TASK BRIEF: Return each line below holding the string "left".
((
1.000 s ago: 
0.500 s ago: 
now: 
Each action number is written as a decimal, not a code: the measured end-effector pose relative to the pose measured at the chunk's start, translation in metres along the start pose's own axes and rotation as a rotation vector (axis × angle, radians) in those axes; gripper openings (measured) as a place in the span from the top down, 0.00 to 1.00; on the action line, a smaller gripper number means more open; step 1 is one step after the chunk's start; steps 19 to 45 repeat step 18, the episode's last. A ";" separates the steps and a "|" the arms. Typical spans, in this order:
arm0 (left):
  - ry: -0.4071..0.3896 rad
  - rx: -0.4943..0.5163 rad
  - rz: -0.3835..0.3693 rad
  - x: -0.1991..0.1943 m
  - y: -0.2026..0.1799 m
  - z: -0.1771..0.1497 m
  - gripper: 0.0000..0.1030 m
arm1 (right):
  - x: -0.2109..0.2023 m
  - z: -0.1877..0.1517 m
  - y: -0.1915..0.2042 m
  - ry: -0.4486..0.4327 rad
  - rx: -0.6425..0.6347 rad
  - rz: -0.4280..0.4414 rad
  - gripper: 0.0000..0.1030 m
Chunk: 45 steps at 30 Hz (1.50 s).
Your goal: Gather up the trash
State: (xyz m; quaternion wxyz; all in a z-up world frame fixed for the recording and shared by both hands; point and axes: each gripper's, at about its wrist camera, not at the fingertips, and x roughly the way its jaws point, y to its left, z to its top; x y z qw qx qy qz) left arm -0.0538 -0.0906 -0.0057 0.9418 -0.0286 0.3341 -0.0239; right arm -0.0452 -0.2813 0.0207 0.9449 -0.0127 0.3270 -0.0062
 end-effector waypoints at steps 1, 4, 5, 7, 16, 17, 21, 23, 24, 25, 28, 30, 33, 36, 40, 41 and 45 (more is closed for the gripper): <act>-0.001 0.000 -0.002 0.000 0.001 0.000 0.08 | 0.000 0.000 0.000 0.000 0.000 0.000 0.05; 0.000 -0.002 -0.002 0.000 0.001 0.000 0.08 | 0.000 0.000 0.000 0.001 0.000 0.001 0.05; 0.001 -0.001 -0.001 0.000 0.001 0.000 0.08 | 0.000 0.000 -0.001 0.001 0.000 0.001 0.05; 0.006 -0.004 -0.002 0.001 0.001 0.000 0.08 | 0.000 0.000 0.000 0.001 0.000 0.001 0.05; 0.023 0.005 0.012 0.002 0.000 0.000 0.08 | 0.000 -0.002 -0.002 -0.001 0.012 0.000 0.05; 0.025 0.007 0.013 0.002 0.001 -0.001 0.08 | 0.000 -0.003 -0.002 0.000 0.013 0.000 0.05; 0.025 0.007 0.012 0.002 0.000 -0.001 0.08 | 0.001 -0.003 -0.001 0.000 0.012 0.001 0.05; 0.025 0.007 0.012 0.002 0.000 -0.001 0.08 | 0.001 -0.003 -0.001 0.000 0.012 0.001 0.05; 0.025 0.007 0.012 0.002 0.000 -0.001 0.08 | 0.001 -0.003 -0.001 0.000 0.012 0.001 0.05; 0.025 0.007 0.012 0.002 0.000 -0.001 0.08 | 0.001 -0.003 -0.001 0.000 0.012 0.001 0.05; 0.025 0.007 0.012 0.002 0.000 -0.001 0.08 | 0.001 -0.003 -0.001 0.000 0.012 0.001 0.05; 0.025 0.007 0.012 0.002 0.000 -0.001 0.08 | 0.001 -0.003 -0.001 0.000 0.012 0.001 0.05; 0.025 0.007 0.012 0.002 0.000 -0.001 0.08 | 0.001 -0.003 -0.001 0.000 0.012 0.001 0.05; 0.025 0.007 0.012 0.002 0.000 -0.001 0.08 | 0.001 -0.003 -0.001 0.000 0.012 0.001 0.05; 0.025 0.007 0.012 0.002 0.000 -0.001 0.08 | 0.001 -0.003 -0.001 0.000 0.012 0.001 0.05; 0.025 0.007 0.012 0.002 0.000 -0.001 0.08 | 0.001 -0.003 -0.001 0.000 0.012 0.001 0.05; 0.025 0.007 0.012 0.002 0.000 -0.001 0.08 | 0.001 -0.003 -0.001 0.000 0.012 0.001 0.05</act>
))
TASK RESPONSE:
arm0 (left):
State: (xyz m; quaternion wxyz; all in a z-up world frame fixed for the recording and shared by both hands; point and axes: each gripper's, at about its wrist camera, not at the fingertips, and x roughly the way its jaws point, y to its left, z to its top; x y z qw qx qy qz) left arm -0.0538 -0.0906 -0.0057 0.9418 -0.0286 0.3341 -0.0239; right arm -0.0452 -0.2813 0.0207 0.9449 -0.0127 0.3270 -0.0062

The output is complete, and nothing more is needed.